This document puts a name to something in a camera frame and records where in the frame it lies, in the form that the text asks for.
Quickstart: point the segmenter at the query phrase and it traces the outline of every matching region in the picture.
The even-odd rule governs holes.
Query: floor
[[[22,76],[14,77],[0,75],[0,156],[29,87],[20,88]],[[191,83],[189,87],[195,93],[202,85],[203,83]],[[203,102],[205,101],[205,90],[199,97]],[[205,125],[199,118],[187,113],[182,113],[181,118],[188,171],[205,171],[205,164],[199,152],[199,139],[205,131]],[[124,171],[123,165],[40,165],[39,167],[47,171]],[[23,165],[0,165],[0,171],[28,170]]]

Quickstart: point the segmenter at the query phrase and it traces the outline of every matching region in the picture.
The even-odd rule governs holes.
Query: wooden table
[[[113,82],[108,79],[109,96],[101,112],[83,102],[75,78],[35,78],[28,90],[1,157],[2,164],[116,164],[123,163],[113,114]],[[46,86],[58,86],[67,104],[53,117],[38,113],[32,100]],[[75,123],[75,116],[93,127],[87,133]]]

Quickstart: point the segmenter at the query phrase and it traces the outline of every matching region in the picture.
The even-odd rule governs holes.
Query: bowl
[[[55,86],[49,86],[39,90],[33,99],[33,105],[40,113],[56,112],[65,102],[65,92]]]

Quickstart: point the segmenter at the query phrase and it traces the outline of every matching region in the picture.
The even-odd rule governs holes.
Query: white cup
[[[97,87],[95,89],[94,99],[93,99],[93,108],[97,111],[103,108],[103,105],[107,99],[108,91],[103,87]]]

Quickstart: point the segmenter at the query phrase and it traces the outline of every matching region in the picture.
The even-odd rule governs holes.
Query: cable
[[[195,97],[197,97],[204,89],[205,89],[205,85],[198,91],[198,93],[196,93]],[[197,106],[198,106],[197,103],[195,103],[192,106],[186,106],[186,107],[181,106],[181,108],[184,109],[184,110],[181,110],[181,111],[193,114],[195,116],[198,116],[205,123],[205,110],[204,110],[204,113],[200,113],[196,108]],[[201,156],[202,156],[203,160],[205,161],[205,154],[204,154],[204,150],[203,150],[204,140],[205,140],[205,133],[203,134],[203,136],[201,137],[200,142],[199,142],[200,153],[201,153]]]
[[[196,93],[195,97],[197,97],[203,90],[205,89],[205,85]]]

---

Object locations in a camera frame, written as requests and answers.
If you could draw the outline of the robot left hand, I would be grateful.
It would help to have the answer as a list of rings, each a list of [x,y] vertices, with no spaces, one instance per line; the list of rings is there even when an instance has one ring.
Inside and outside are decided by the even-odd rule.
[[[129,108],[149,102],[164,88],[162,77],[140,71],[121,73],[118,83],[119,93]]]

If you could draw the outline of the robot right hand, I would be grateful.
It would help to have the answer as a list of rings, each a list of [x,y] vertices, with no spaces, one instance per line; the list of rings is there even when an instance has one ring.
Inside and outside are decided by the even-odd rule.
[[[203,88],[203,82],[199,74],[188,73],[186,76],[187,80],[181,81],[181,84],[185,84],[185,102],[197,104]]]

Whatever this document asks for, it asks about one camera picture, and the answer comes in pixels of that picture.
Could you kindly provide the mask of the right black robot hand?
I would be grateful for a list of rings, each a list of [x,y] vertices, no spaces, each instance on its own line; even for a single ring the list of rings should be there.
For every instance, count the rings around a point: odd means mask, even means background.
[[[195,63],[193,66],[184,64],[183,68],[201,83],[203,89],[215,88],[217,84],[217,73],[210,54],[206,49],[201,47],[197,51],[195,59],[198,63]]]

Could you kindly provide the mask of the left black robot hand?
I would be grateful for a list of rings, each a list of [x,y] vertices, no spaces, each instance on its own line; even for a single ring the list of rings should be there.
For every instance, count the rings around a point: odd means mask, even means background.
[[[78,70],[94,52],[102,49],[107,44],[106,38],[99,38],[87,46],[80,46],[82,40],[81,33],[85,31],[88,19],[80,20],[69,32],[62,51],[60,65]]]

--

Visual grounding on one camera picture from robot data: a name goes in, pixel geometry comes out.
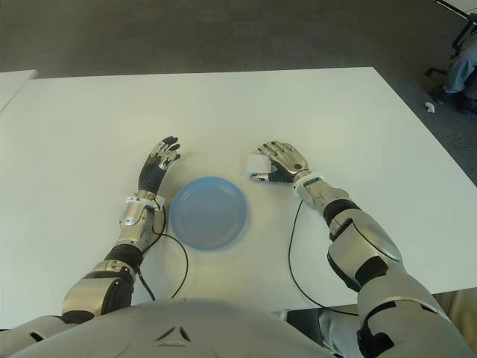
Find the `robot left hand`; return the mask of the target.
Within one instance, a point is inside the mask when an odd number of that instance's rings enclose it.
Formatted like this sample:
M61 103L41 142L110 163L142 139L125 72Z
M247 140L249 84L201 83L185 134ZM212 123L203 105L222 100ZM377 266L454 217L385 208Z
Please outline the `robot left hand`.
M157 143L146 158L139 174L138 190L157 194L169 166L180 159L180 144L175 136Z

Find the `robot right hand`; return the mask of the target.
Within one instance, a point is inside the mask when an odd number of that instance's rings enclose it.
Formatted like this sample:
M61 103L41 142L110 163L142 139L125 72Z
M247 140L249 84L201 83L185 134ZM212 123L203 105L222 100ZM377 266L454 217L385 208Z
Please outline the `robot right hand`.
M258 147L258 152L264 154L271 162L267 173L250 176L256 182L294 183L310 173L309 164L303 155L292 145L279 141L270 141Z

## Action item
The answer consists of the lines above that include the word "target", each copied exactly.

## Result
Find the `robot left hand`; return the mask of the target.
Find the `robot right hand`; return the mask of the target.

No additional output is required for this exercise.